Three Reasons We Bootstrap Our Experimentation Data

Bootstrapping provides numerous benefits in our experimentation analytics, but this article will cover just the three that have been most interesting to our work at Udemy. Before I get into why we use bootstrapping, I’ll give a very brief overview of the bootstrapping method. Then I’ll dive into how bootstrapping makes our computation of upper and lower bounds easier, how bootstrapping helps us with extreme values or outliers, and how bootstrapping sets us up for closed form computation of our Bayesian posteriors. Not sure what any of that means? Read on and I’ll do my best to explain each in turn.

What is Bootstrapping?

If you pull your data up by its bootstraps frequently, feel free to skip this section. If, on the other hand, you use other methods for estimating your data’s statistics, I’ll start with a brief overview of bootstrapping.

Bootstrapping is a class of methods for estimating the statistics of a set of data. In this article, when I refer to bootstrapping I’ll be referring to the simple bootstrap method. The simple bootstrap method works as follows:

  1. Given a data set of size n, sample from the data set n times with replacement
  2. Repeat step 1 m times (e.g., m=10,000)
  3. For each vector produced by step 1, calculate the statistic of interest (e.g., the mean)
  4. The result is a distribution of the statistic (e.g., if the statistic of interest is the mean, and assuming you picked the right m and n is large enough, step 3 should result in a normal distribution)
Table 1. Example of bootstrapping original data and computing the mean for each bootstrap

For a visual of what this looks like when calculating means, check out the Central Limit Theorem section of Seeing Theory. Although it’s meant to demonstrate the Central Limit Theorem, the sampling method is just what you would use in simple bootstrapping.

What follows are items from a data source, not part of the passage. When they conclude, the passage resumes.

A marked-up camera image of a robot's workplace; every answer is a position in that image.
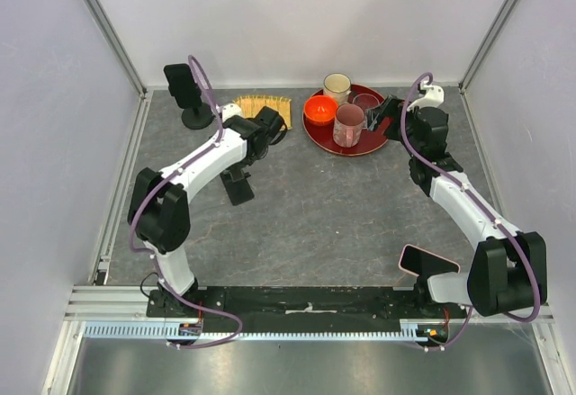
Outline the black folding phone stand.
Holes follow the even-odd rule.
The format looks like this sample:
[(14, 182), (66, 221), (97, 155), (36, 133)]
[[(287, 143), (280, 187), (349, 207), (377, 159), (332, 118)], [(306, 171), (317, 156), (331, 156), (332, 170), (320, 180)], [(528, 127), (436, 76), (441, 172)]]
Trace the black folding phone stand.
[(249, 202), (255, 197), (248, 182), (250, 174), (243, 168), (242, 164), (237, 163), (220, 173), (220, 179), (233, 206)]

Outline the black round-base phone stand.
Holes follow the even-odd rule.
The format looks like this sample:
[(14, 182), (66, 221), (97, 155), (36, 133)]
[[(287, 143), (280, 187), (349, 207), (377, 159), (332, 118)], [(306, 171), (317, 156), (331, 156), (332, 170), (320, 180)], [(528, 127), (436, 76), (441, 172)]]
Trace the black round-base phone stand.
[(202, 91), (196, 83), (173, 83), (168, 90), (182, 110), (181, 121), (187, 129), (201, 130), (212, 123), (214, 114), (210, 105), (203, 101)]

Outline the black smartphone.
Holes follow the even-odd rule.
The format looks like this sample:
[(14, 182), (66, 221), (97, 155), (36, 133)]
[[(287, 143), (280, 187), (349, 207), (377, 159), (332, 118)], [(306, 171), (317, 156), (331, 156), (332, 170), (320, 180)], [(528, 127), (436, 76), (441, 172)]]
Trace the black smartphone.
[(202, 104), (202, 94), (187, 64), (165, 65), (163, 72), (168, 91), (181, 109), (192, 109)]

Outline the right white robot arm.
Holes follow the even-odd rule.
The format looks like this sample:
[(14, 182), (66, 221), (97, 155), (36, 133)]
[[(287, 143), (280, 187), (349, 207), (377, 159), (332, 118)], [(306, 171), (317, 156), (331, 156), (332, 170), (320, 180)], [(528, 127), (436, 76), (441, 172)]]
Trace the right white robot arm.
[(458, 303), (483, 316), (513, 319), (519, 310), (531, 309), (527, 319), (532, 320), (547, 299), (545, 241), (504, 220), (473, 188), (446, 149), (448, 115), (439, 109), (441, 103), (424, 96), (405, 111), (403, 101), (391, 95), (366, 113), (369, 131), (389, 122), (383, 134), (409, 152), (412, 181), (448, 213), (474, 250), (466, 273), (421, 255), (415, 272), (423, 288), (412, 294), (413, 309), (429, 318), (445, 303)]

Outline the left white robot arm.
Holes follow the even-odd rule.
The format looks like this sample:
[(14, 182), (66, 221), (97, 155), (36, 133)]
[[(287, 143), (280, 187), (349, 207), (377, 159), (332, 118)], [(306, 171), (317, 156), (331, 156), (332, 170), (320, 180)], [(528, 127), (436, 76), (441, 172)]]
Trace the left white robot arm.
[(270, 107), (254, 118), (233, 114), (188, 156), (159, 171), (146, 167), (138, 173), (128, 213), (130, 245), (136, 238), (143, 242), (141, 251), (149, 254), (160, 285), (169, 291), (166, 306), (178, 317), (190, 316), (198, 303), (196, 278), (184, 248), (191, 228), (190, 203), (217, 177), (232, 205), (252, 200), (245, 168), (265, 157), (286, 132), (284, 119)]

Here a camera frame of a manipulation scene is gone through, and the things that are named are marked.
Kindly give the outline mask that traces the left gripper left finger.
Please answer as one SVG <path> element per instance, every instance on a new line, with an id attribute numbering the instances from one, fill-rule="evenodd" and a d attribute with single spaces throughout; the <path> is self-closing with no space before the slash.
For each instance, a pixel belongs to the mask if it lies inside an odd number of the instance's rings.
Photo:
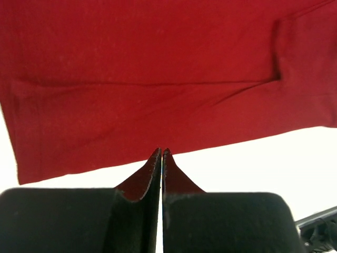
<path id="1" fill-rule="evenodd" d="M 154 252 L 161 149 L 114 188 L 1 194 L 1 252 Z"/>

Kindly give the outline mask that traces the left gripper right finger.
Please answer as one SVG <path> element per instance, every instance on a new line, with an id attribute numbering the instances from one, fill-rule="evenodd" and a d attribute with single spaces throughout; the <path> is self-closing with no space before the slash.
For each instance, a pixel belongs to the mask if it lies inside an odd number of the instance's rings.
<path id="1" fill-rule="evenodd" d="M 163 153 L 164 252 L 304 252 L 290 208 L 268 192 L 205 192 Z"/>

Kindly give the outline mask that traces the dark red t shirt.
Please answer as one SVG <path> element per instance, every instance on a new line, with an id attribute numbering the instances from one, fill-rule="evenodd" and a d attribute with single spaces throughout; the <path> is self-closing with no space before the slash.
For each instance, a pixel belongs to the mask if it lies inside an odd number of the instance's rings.
<path id="1" fill-rule="evenodd" d="M 20 184 L 336 127 L 336 1 L 1 1 Z"/>

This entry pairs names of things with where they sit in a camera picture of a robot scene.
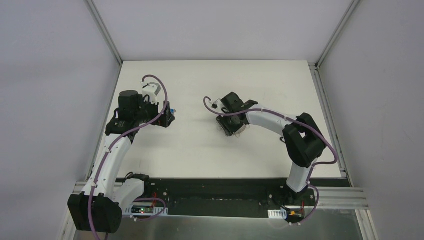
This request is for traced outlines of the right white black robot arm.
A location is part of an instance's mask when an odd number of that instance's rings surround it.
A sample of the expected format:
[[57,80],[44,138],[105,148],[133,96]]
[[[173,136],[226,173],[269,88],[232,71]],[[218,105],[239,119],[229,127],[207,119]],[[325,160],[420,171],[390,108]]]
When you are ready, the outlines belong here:
[[248,125],[259,126],[281,136],[292,160],[284,185],[284,200],[290,205],[302,201],[312,164],[327,147],[317,136],[321,131],[312,116],[308,113],[284,116],[257,101],[244,102],[234,92],[214,101],[211,107],[220,113],[216,120],[227,136],[241,133]]

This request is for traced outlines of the round metal keyring disc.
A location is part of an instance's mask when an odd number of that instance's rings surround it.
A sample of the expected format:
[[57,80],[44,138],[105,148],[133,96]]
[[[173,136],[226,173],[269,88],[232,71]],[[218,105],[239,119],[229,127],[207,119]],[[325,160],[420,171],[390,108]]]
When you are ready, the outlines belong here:
[[218,125],[222,128],[226,137],[238,136],[248,128],[248,126],[243,123],[230,124],[225,122],[218,122]]

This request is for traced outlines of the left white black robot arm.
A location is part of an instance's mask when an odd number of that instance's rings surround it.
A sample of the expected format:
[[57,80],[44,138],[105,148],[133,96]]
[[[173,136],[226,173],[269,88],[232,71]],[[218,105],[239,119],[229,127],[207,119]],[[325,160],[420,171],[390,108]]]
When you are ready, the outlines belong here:
[[78,231],[114,234],[136,199],[144,203],[152,198],[153,189],[146,185],[146,175],[126,180],[118,190],[115,183],[139,130],[149,125],[167,128],[175,120],[168,99],[159,108],[156,97],[155,93],[136,90],[119,94],[118,107],[105,128],[100,160],[80,193],[71,194],[67,202]]

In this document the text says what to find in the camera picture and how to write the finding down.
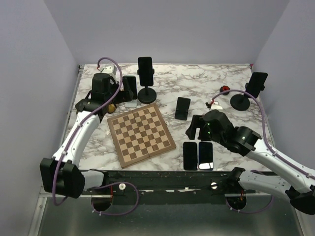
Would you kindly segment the black tall round-base stand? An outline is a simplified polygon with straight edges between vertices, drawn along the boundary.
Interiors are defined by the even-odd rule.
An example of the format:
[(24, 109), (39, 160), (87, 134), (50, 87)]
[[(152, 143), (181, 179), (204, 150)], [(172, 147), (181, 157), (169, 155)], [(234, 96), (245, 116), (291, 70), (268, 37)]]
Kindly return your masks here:
[(145, 86), (138, 92), (138, 100), (144, 104), (153, 103), (157, 98), (156, 91), (151, 87)]

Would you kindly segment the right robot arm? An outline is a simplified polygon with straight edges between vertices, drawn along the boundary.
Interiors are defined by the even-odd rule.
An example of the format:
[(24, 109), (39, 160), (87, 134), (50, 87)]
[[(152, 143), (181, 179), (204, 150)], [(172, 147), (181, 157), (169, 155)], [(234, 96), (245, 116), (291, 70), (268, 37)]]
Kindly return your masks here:
[(230, 152), (252, 159), (274, 172), (273, 176), (254, 174), (242, 168), (234, 168), (226, 181), (233, 193), (241, 189), (256, 190), (284, 198), (302, 213), (315, 213), (315, 171), (308, 168), (273, 146), (255, 131), (245, 126), (233, 126), (228, 117), (218, 110), (205, 115), (194, 115), (186, 135), (220, 144)]

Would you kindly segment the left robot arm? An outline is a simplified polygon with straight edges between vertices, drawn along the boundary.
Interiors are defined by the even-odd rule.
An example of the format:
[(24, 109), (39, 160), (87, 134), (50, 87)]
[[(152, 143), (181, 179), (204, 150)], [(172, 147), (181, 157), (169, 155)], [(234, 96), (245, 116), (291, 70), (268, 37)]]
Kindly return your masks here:
[(69, 135), (51, 158), (40, 163), (43, 187), (53, 196), (77, 199), (85, 190), (104, 194), (109, 189), (105, 173), (95, 170), (81, 171), (79, 163), (91, 135), (98, 128), (111, 104), (129, 102), (133, 92), (126, 76), (117, 82), (112, 73), (96, 73), (92, 89), (76, 105), (76, 122)]

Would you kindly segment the phone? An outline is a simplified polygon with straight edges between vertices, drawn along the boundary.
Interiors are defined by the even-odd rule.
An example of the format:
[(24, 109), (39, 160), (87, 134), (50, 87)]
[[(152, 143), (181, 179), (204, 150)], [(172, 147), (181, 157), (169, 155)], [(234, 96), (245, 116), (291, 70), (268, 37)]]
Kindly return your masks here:
[(186, 171), (197, 170), (197, 143), (195, 142), (184, 142), (183, 143), (183, 166)]
[(198, 168), (200, 170), (212, 171), (214, 168), (213, 163), (213, 145), (210, 142), (199, 143), (199, 161)]
[(124, 98), (126, 101), (137, 99), (137, 85), (135, 76), (123, 76)]
[(138, 58), (138, 71), (140, 85), (145, 87), (151, 87), (154, 84), (153, 74), (153, 62), (151, 57), (139, 57)]

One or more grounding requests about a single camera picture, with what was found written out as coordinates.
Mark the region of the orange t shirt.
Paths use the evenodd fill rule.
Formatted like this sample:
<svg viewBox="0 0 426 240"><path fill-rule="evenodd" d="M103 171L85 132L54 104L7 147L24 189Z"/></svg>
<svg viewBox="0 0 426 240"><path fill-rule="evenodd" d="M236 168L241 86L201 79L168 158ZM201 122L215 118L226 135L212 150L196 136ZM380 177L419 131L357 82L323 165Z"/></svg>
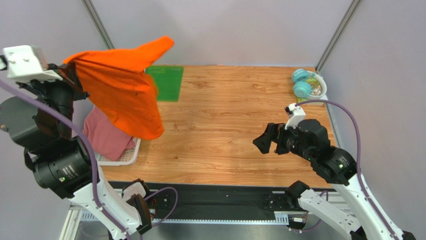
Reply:
<svg viewBox="0 0 426 240"><path fill-rule="evenodd" d="M174 41L162 36L131 49L88 50L64 59L74 63L83 90L111 123L124 133L154 140L164 132L158 88L145 72L170 50Z"/></svg>

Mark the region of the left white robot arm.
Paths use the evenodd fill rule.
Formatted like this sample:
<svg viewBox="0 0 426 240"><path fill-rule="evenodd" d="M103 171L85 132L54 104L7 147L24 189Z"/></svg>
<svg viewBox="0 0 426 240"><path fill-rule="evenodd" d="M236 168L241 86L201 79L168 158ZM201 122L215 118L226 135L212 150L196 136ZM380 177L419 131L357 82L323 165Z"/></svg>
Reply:
<svg viewBox="0 0 426 240"><path fill-rule="evenodd" d="M86 136L73 124L74 102L89 95L73 63L36 69L4 67L18 88L0 105L0 129L23 147L24 162L37 184L92 213L111 240L129 240L152 228L145 201L148 188L137 179L118 194L106 180Z"/></svg>

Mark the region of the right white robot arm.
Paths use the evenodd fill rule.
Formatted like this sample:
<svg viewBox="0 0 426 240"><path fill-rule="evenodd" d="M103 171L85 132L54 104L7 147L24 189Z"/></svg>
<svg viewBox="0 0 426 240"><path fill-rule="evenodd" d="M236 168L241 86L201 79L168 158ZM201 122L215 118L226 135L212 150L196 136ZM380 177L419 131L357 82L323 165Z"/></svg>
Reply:
<svg viewBox="0 0 426 240"><path fill-rule="evenodd" d="M371 191L362 185L357 163L346 150L331 145L327 129L315 119L302 120L296 127L269 123L252 142L262 154L276 143L275 153L292 153L310 162L313 171L345 200L347 214L315 193L307 184L296 181L285 190L286 204L303 209L327 223L347 240L413 240L415 236L397 227L380 212Z"/></svg>

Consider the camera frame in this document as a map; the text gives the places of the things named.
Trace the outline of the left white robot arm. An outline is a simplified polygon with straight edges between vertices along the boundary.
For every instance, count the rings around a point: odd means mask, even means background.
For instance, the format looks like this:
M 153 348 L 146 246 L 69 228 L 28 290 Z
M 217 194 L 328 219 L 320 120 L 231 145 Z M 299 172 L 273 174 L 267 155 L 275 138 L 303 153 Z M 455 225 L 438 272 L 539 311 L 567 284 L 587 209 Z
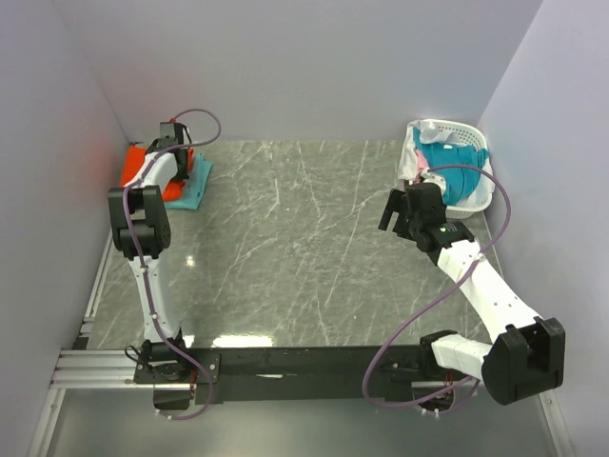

One nice feature of using bootstrapping is that there are a few different bootstrap methods you might choose from and they can be swapped in and out without affecting other models in your statistical analysis. Take our analysis pipeline (Figure 1), where you can see that swapping in a different bootstrapping method will not require any changes to the rest of the models in our pipeline. Concretely, we use simple bootstrapping, which is equivalent to Bayesian bootstrapping with a uniform prior. But suppose we found that a non-uniform prior for the bootstrap method is preferable. For instance, we might want to have less probability that an outlier is sampled relative to other sample units. If we thought that, we could swap out the simple bootstrapping method with an explicit Bayesian bootstrapping method in our analysis pipeline and it would simply work for both our primary experiment metric and our exploratory analysis metrics.

Figure 1. How bootstrapping fits in our experimentation analysis pipeline

For a detailed overview of simple bootstrapping and some alternatives, see Efron (1977). For a less detailed overview, see Wikipedia’s entry on bootstrapping.

Credible Intervals

Credible intervals are often confused with what frequentists call confidence intervals, but credible intervals are measures of uncertainty in your belief about the data, e.g., a 95% credible interval means that you should be 95% confident (i.e., have a credence of .95) that the data falls in the interval. One type of credible interval is the highest density interval (HDI), which is the interval of the distribution that contains the highest density (see Figure 2).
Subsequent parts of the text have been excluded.